On pourrait dire des productions de Kablam qu’elles ont leur propre rythme, leur propre emprunte. Quelque chose entre la dureté et la vitesse.
Kablam, et particulièrement dans Confusía, c’est aussi tout ce que devrait être et tout ce que n’est pas une partie de la scène dite « expérimentale ». Quand souvent trois mecs blancs se contentent d’improviser, comme ils le font depuis trente ans, autour de boîtes à rythmes ou d’instruments, Kablam, elle, invente une forme. Elle utilise tout un héritage et une matière, celle du club, parfois même de la rave, mais pas que.
Ça serait trop simpliste de réduire les matériaux de Kablam au simple, club/rave/électronique. En vérité, il y a quelque chose d’une construction très plastique et sculpturale de la matière musicale chez elle. Quelque chose que l’on pouvait trouver d’une manière différente chez les gens de Metamkine, et que l’on retrouve aussi encore aujourd’hui dans le travail par exemple de Franck Vigroux.
La « littérature dans le son » de Kablam
Mais Kablam y amène autre chose, quelque chose en plus, une sorte de littérature dans le son, une sorte de géométrie très construite, où à travers les figures classiques de l’électronique, on se sent débordé par des émotions, des sentiments, des cheminements intérieurs et « extérieures ». Une musique qui a le goût de l’expérience, d’un vécu digéré et raconté, une musique à la fois intime et extime.
Qui plus est avec une science du rythme absolument désarmante, pas sûr qu’on puisse vraiment danser sur les pistes de Confusía et pourtant, il y a quand même quelque chose de cet ordre dans sa musique. Le corps y est particulièrement malmené dans ses habitudes de danse, il faut imaginer quelque chose d’autre. Une position entre assis et debout, entre hypnose et extase, avec des constantes toujours brisées, des vitesses qui, toujours, changent, et une rugosité bien singulière.
On retrouve même sur certaines pistes un détournement du chant, de la voix, utilisée comme babillement. Quelque chose qui peut être assez proche d’une poésie performative sonore à la Henri Chopin. Mais tout cela toujours avec ce matériau qu’est le club, l’électronique, la techno, la rave et ses rythmiques. Crux est sans doute à ce titre un des plus beaux morceaux expérimentaux des dernières années, tant il croise et hybride de références et de singularité. Henri Chopin et Bernard Heidsieck à la moulinette club, ça ne manque pas de classe.
Si on ajoute à cela un travail sur des motifs de mélodie, plus dans l’esprit musique classique, et des expérimentations autour du souffle, on est vraiment confronté à un phénomène particulier. Ce qui est assez fou dans tout Confusía c’est qu’on a l’impression d’un travail à la bande magnétique, sauf que de bande magnétique il n’y en a pas l’ombre. Tout tient à la vitesse, décélération, accélération, hybridation, expérimentation.

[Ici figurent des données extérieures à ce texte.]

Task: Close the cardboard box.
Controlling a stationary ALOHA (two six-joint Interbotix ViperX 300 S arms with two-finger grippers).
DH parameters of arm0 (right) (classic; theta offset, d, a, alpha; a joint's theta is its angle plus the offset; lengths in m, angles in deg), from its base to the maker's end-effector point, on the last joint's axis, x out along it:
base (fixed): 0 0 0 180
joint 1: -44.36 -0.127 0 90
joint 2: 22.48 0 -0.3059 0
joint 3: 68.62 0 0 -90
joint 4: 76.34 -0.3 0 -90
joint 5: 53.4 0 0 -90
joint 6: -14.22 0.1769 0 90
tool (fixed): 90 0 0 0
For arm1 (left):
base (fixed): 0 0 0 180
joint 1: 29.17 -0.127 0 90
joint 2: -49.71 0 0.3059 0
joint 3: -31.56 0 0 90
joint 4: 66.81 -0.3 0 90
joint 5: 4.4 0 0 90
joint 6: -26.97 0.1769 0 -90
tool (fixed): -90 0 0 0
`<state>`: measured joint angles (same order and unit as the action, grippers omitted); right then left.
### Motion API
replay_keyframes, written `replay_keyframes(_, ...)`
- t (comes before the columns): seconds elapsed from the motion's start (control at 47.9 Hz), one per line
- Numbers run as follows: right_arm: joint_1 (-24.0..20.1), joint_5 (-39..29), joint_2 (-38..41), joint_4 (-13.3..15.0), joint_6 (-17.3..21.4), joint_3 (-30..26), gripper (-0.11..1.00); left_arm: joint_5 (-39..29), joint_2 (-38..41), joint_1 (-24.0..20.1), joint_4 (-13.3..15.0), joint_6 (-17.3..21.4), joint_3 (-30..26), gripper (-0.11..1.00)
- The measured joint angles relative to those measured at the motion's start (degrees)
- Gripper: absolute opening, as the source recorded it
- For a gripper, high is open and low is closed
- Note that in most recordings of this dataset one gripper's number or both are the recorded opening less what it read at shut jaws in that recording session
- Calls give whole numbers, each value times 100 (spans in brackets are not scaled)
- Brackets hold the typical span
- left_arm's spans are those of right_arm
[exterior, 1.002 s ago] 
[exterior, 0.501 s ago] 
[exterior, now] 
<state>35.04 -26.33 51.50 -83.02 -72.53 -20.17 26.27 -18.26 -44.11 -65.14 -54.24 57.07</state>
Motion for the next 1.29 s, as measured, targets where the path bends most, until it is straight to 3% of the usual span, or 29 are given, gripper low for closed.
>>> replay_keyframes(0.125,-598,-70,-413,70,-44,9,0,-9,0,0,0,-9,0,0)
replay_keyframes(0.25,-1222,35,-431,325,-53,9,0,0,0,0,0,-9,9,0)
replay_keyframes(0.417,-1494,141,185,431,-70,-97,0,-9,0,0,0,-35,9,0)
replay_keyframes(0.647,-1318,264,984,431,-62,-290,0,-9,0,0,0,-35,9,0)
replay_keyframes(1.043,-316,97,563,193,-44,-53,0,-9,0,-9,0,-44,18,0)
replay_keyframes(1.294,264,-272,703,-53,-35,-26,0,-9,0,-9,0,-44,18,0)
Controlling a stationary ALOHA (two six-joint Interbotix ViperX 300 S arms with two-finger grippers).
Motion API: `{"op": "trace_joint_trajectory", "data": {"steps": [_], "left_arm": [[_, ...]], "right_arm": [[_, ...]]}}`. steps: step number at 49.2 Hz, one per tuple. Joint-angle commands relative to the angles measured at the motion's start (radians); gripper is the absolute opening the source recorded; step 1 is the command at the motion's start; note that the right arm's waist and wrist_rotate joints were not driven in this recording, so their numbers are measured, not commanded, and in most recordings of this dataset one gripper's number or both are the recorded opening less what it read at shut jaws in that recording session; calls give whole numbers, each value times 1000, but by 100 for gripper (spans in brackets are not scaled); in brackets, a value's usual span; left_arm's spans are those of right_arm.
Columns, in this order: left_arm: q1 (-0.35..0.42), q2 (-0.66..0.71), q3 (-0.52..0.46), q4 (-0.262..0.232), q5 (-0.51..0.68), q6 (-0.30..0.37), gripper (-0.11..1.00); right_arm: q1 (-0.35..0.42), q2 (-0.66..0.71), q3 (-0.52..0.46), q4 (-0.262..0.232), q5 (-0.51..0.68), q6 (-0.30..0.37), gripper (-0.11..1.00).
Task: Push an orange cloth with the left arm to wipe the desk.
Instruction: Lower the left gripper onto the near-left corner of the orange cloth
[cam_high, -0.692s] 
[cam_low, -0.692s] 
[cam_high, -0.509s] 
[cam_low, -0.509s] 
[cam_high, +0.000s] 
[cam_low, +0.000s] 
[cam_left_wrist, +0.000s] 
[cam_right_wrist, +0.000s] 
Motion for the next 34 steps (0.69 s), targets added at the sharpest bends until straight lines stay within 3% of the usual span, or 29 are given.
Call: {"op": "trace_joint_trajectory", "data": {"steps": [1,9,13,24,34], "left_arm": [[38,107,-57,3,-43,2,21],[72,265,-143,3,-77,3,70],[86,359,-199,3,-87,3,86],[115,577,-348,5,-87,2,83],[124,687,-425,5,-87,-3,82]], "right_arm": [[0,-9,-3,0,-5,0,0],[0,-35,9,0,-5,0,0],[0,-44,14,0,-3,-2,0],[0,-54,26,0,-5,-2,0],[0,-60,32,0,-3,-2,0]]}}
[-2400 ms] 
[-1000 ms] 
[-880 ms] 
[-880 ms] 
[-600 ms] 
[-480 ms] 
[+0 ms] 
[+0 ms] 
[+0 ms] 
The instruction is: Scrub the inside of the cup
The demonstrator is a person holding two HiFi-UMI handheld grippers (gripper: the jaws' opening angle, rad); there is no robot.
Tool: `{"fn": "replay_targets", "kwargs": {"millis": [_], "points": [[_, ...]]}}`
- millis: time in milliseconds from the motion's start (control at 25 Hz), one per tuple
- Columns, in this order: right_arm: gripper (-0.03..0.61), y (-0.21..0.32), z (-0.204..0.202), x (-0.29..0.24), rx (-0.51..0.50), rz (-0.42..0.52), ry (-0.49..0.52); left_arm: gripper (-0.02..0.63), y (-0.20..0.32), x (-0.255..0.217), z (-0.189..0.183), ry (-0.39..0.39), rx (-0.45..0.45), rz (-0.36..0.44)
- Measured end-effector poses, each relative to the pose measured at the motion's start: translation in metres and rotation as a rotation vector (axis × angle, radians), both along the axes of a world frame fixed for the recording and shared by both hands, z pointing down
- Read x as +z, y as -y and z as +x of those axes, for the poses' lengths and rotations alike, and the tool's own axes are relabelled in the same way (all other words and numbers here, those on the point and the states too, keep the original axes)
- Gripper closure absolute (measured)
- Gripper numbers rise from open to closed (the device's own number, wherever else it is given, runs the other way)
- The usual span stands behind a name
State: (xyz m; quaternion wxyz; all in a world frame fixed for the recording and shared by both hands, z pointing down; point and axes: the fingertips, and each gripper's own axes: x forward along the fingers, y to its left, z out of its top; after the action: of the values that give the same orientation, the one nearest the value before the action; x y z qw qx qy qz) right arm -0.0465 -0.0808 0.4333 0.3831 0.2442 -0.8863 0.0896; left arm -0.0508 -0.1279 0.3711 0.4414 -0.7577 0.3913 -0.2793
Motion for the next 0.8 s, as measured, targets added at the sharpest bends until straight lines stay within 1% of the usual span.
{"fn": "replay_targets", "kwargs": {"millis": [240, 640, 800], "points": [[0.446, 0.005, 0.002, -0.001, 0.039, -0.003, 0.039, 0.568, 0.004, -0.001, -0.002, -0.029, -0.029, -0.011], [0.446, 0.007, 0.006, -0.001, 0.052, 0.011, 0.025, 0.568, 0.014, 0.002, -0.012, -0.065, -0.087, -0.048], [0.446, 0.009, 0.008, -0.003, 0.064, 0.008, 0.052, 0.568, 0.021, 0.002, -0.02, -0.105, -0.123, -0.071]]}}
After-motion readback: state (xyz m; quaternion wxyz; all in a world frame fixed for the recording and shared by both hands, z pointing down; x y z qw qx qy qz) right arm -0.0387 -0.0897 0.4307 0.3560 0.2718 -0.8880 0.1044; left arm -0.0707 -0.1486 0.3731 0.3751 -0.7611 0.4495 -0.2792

Finalement Confusía s’apparente autant à un travail littéraire ou musical, que plastique, c’est comme une sorte de travail de mémoire. La mémoire d’intensités, de sensations, produites aussi bien en soi, que par le monde même.
Confusía est inquiétant, monstrueux, terrorisant, mais aussi particulièrement jouissif. Jouissif tant il regorge de nouveautés, d’expérimentations jamais entendues, et de tout un travail de réinterprétation des scènes expérimentales issues aussi bien de l’improvisation, que de la poésie sonore ou du club.
Encore une fois une masterpiece, encore une fois une épaisseur et une densité assez rare pour être soulignée. Kablam s’affirme définitivement comme une des figures incontournables de la musique électronique et expérimentale d’aujourd’hui. Un nouveau paysage sonore fait d’une hybridation radicale entre passé, présent, avenir, figures de style, ritournelles, gimmick et détournement. Un album sensible dans tous les sens du terme, et dans toute la puissance politique que ça peut avoir.
Une vraie belle claque, un album à la fois mental et physique, bref, ce qu’on appelle, oui, définitivement, une masterpiece.